## RECORDED DATA
******

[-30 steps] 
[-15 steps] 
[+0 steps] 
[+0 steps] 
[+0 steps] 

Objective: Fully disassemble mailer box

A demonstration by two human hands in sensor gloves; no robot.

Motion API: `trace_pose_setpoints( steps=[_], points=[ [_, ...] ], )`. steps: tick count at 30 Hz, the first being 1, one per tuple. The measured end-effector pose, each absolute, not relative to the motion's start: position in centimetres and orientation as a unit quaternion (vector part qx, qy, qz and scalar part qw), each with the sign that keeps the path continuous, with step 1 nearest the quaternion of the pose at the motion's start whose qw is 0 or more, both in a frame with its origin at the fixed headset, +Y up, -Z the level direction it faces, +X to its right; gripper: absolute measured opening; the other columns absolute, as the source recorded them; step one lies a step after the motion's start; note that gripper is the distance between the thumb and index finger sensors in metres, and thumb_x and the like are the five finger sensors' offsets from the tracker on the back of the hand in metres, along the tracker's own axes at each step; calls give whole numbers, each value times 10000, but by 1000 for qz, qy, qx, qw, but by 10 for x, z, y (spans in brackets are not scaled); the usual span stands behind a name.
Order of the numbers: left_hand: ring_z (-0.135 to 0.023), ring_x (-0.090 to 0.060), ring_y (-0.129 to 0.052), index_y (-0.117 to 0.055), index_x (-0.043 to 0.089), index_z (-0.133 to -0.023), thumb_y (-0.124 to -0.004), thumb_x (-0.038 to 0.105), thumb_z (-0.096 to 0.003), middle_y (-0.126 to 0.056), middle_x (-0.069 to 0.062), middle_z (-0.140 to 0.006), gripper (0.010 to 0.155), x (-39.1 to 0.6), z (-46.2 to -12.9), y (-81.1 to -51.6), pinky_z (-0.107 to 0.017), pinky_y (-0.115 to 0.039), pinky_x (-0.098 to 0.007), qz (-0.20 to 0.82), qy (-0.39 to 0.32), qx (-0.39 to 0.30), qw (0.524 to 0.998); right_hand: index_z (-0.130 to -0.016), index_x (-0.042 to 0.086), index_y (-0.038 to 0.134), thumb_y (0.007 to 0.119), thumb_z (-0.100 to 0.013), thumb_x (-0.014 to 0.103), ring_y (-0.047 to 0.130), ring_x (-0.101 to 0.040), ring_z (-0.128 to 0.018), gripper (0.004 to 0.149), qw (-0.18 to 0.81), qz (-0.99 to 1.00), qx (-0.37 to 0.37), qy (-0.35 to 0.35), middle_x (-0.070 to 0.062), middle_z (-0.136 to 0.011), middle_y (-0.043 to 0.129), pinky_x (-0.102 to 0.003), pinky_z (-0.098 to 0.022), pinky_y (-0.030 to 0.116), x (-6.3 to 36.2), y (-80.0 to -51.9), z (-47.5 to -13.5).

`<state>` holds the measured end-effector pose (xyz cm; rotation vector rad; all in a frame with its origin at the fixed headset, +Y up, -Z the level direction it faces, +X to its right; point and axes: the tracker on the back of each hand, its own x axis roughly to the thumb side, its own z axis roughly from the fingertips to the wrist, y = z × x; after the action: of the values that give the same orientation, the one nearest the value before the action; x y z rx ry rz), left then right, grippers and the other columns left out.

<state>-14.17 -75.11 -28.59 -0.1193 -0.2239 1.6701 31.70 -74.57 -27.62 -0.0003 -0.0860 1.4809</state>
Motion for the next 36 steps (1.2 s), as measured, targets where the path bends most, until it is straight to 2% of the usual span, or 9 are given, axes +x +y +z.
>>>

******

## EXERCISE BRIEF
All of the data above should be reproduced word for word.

## TASK ANSWER
[-30 steps] 
[-15 steps] 
[+0 steps] 
[+0 steps] 
[+0 steps] 

Objective: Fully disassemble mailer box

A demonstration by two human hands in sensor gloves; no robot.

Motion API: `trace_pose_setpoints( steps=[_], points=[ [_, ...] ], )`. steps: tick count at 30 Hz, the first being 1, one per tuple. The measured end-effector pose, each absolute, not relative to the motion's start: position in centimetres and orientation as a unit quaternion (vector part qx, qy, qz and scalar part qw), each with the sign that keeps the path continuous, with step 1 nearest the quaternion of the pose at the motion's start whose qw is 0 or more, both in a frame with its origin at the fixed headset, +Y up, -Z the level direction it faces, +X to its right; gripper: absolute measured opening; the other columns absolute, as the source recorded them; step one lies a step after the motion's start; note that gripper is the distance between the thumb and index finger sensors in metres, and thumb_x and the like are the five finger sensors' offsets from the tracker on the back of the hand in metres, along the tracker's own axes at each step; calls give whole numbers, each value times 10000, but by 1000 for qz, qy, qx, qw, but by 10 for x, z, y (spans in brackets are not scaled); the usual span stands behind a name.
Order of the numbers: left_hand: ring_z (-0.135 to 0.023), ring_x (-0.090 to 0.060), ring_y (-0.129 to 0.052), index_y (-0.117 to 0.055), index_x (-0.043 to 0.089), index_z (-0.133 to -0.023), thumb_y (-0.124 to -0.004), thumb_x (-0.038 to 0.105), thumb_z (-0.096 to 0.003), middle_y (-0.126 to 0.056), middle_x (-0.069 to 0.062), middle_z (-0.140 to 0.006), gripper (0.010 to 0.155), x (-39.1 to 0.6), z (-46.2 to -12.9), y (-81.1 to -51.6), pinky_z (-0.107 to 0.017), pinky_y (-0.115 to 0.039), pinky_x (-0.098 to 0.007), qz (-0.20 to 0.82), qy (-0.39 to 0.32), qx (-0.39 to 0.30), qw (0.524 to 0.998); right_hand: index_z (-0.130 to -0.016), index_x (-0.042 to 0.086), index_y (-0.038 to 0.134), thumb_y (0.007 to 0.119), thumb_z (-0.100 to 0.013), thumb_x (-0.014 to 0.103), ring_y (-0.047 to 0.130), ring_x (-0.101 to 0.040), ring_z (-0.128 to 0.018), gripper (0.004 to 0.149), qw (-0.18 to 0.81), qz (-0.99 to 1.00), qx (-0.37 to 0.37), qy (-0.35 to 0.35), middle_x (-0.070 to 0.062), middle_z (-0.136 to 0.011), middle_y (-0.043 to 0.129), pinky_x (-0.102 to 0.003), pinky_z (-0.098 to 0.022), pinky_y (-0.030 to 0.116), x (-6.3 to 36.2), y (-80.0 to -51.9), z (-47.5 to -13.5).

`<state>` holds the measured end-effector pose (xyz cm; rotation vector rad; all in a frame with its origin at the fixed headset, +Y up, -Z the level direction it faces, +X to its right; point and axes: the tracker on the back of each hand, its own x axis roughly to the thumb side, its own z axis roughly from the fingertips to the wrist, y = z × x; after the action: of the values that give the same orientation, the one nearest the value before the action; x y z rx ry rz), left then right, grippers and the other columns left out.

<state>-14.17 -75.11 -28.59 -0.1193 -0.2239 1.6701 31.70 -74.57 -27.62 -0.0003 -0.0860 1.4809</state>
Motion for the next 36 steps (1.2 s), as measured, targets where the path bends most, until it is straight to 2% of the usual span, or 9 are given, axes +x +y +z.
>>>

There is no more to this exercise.